The benchmark stock indices opened the day on a positive note as the coronavirus crisis continues to recede.
Join us as we follow the top business news through the day.
Indian equity market showing ‘unbreakable nature’ amid COVID-19 second wave: Julius Baer
Kudos to India’s stock bourses.
PTI reports: “The Indian equity market is showing an “unbreakbale nature” amid the second COVID-19 wave and the benchmark Sensex might well hit 58,500-level by March next year, according to global wealth management major Julius Baer.
Emphasising that India is a “very strong market”, Julius Baer MD and Head (Research) Mark Matthews also said companies’ earnings would ultimately drive share prices.
Notwithstanding the second COVID-19 wave that has also impacted economic activities, domestic equity market has been surging in recent months, with key indices — Sensex and Nifty — touching fresh lifetime highs.
Currently, the 30-share BSE Sensex is trading above the 52,500-level. It touched a lifetime high of 52,641.53 on June 11 in intra-day trade.
“Clearly, we were shocked and horrified by the second wave (of the pandemic). But, I was also shocked the way the market barely reacted to it at all… So, that mere fact in itself speaks to the almost unbreakable nature of the Indian market.

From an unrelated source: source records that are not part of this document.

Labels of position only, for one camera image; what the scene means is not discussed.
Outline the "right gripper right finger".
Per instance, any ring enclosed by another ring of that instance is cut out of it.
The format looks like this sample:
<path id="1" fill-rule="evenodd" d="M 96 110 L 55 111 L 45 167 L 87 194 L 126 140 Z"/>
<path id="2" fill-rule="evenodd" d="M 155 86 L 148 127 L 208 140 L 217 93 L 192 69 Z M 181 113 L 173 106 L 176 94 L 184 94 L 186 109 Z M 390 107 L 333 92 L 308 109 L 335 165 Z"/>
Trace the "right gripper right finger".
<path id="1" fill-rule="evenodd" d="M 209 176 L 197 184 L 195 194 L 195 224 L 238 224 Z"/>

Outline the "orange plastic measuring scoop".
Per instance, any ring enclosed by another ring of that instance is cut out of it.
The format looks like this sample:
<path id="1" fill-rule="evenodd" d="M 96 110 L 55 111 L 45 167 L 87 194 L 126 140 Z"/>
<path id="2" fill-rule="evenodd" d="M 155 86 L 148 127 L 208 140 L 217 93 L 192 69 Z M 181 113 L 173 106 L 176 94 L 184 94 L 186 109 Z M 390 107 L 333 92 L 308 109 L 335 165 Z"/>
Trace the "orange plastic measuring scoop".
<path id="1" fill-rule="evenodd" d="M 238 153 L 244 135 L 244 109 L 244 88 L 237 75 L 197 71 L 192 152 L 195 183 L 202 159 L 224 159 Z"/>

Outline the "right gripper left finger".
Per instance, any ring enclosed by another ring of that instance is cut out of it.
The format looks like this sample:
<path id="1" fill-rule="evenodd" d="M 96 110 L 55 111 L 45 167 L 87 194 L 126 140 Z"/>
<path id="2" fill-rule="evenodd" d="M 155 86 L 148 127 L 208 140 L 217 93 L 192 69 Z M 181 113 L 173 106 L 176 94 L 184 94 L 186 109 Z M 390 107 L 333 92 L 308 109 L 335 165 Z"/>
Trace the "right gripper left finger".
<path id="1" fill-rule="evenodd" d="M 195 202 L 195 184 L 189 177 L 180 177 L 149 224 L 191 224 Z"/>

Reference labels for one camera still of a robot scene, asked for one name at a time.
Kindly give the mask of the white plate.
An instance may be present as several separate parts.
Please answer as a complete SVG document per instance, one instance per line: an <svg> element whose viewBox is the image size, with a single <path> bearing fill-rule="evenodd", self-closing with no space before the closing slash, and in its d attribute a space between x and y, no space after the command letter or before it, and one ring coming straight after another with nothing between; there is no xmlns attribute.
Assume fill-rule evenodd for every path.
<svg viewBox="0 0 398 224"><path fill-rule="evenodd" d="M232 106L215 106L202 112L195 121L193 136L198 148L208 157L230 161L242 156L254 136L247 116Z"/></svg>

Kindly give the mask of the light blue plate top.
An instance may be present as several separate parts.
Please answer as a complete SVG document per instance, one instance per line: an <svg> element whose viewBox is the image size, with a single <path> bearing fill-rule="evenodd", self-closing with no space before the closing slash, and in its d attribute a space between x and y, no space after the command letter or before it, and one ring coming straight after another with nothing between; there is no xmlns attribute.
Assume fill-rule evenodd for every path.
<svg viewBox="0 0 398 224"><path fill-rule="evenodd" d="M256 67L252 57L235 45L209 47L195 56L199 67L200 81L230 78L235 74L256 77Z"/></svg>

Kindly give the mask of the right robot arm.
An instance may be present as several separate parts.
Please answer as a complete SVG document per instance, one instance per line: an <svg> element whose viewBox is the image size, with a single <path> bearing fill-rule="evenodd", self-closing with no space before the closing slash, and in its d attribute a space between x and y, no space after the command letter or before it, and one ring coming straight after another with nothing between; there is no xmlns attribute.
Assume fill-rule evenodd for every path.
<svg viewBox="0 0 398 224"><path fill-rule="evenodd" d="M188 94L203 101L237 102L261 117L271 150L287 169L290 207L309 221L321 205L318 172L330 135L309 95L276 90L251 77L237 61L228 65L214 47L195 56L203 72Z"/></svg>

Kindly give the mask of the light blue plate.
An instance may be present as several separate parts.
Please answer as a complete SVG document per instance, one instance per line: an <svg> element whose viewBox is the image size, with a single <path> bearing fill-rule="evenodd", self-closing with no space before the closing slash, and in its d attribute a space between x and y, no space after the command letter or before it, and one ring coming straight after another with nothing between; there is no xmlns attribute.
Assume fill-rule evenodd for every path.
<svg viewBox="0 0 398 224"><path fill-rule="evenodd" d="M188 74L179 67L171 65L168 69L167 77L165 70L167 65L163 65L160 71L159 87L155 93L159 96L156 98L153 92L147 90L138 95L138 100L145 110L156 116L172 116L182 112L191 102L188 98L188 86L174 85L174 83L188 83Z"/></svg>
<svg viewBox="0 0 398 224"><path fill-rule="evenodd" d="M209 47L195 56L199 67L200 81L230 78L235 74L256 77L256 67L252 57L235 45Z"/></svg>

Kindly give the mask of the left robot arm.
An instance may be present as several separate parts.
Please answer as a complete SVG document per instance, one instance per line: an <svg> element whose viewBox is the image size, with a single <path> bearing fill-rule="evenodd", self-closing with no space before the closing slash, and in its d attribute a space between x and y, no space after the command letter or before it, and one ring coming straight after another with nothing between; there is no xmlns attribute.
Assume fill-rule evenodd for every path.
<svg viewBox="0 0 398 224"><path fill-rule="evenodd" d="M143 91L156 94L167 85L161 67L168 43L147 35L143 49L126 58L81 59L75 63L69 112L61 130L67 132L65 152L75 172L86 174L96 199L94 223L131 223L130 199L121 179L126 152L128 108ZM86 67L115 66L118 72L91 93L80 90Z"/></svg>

“I mean if it wasn’t gonna go down on that kind of a disaster, I don’t know what can take it down. So, I think it is a very strong market,” Matthews said.
About the factors that will drive the Indian market, he stressed that earnings would ultimately drive share prices, adding that the latest results season was absolutely fine. “I saw very few disappointments.” Matthews said the Indian equity markets may continue its northward journey as the earnings growth is supportive and projected that the Sensex may hit 58,500 level by March next year.
So far this year, the benchmark index has gained 4,800.2 points or 10 per cent. Reflecting a bullish trend, the domestic equity market reached many milestones this year and Sensex hit the 50,000-mark in intra-day trade on January 21, 2021. It closed above 50,000 for the first time on February 3 and crossed the 51,000-mark in intra-day trade on February 5.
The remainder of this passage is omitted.